Where can you get out of faith the video

(19) Miriam, February 17, 2009 9:32 AM

Jewish education?

What Jewish education did the children receive? The granddaughter shows little to no education whatsoever. The granddaughter even says, "Some see not being a Jewish person as a flaw." What?! I don't know a single Jewish person who thinks that being a non-Jew is a "flaw." What about evangelical Christians who will only marry in their faith? They don't receive nearly the criticism that Jews do for trying to marry in their own faith. However, the grandmother is partly to blame for this. She's not observant, yet she expects her grandchildren to be. How can they be? They've been taught nothing by example. The only way for interfaith marriages to work is when one or both spouses retains a cool attachment to his own religion. In the case of Judaism, it's nearly always the Judaism that is thrown by the wayside. I feel sorry for the great-grandchildren, especially the ones by the grandson, because those children will grow up not to be Jewish, and it can set the scene for an identity crisis. I know. I've been there.

(18) Anonymous, February 17, 2009 9:31 AM

Judaism is itself the best product for Jews!

The reality of Jewish life today in the diaspoora is that choice of religion is a consumer issue. Judaism is NOT about the Holocaust or bagels, it's about the most meaningful, beautiful way of life a Jew can choose TODAY for LIVING his/her life. Until I started attending classes at a local kollel and a "Learners' Service" at a local Observant shul, I had NO IDEA what Judaism was actually all about! I was raised Conservative, went to Hebrew School three days a week, and was Bat Mitzvahed, but we never studied Torah or its applications because Conservatives don't believe Torah came from HaShem at Mt. Sinai and is the "owner's manual" for our lives from the "manufacturer." I was CLUELESS as to not only what it means to be a Jew in the ultimate scheme of things, but how Judaism is the most perfect way to feed one's Jewish soul. Not only that, but the outreach rabbis taught APPLIED Judaism, how all the teachings are designed to help in your daily life and make you a better person, ultimately bringing you closer to HaShem. They didn't teach us that in Hebrew School. Not only that, the Observant lifestyle in the community in which I now live is so beautiful and meaningful, anything else would be a step down. It is for THOSE REASONS that I will marry Jewish: because I realize that as a "consumer," Judaism is the ultimate high-ticket item that is the most beautiful, satisfying, meaningful way of life possible for me as a Jew, and I won't settle for anything but the BEST! If kids lived an incredible, Observant Jewish lifestyle with their families and were taught the true meaning of life through Torah, the intermarriage rate would be virtually nil, because all other lifestyle choices would be seen as less.

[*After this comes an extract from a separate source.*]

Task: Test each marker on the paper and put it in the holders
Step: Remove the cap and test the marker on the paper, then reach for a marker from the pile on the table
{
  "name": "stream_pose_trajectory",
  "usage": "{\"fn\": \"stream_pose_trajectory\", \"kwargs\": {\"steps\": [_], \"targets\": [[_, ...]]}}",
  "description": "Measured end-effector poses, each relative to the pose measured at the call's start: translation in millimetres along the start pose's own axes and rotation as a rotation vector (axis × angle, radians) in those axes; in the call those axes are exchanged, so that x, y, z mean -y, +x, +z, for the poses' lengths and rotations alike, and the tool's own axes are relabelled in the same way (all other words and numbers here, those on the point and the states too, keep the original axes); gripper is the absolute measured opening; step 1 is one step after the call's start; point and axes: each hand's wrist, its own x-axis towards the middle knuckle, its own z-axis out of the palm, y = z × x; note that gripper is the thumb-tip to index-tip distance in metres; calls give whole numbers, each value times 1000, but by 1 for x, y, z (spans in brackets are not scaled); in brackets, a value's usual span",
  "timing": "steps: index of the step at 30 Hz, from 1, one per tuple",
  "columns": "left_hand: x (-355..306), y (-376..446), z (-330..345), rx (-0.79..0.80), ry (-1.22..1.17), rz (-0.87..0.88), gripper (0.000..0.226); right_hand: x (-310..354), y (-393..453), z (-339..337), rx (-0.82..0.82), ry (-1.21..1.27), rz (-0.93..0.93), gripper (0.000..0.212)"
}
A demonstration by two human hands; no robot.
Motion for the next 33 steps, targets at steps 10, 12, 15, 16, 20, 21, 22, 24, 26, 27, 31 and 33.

(17) a b, February 17, 2009 8:41 AM

Elka # 12

I live in Israel and I wish you were right. Maybe in the old days things worked that way - sort of. These days, even if your child doesn't leave Israel, which many non-observant Israelis do, there are plenty of Arab and former Soviet gentiles here to marry, too. So that's unfortunately not a good enough answer anymore, either.

(16) Anonymous, February 17, 2009 8:12 AM

Intermarriage

I gave my children complete Yeshiva educations, sent them to Israel, and raised them in an orthodox home. Yet my son is engaged to a Japanese girl. It SHE not he who is insisting upon an orthodox conversion, which she is in the process of doing. My son claims he could not stand the restrictions of the religion, because he had some very nasty experiences in Yeshiva which totally turned him off. He did not care if his fiancee converted conservative. She is actually teaching him and in some ways bringing him back. It is extremely ironic. In every other way, this girl is an angel. Once she converts, she will be Jewish to me. In addition, as someone who lost a brother to a Jewish genetic disease, Dysautonomia, I am not so upset that there will be new blood in the family. Don't misunderstand me, I am not for intermarriage, and would have preferred a Jewish girl, but I have accepted this, and since we just read Yitro, who was a convert, and had a parsha named for him, maybe great things will come from her also. It's all 'min ha'shamayim'

(15) Sheila Hecker, February 17, 2009 8:12 AM

Very impressed with your presentation-prefer you LIVE but this is the second best

Very important message---did not really apply in the same way to our OLDER generation as we had such a strong Jewish identification and attachment to the State of Israel

(14) a Jewish mother, February 17, 2009 8:08 AM

Do your best, thank G-d for his blessings

Holocaust, food...and guilt. It is human nature to stay in the comfort zone. We need to be direct, honest yet firm with ourselves as well as our children. To Anonymous (5)'s reviewer friend, why did you begin your review where you could have started, that you attended this movie with the non-Jewish woman you had already decided to marry? Were you hoping that the movie would either assure or dissuade you? Was one movie all it could take? Respect the filmakers vision, you don't have to agree. Perhaps you had more homework to do, hopefully, it opened a door to self-discovery. As to the comment on Israel, oy, the question of who is a Jew is even more poignant there. However, we are here, in America, raising children, perhaps the best we know how, however, ignorance or avoidance of greater knowledge is no excuse, nor is it a legacy we can afford our children to inherit. I like to believe that it is human nature to want better for your children than you have for yourself, though I know this is not always true, the ego is a curious thing. In some cases, rather, the nature is to want better for your children to COMPLETE yourself. Our children are both extensions of ourselves and their own persons. Hashem has entrusted us to provide the best ingredients and the best environment, like a chef or gardener of prize roses. We are neither alchemists nor magicians (at least, most of us aren't). And,yet, with G-d's help, the worst recipe can produce a beautiful creation or, (what we think are) the best intentions result in disaster. Do your best, thank G-d for his blessings. An additional note: As to relationships with children and grandchildren not on the traditional path...give a child a path of return, even if the road is not one you would take. Keep your lights on and be someone to respect, even if you feel their actions are disrespectful, no need to hide from them or yourself. For those who take the traditional interpretation of halacha, the question of who is and who is not a Jew is certain, as is who can be a Jew. There is always room for the latter, but is takes room in your heart.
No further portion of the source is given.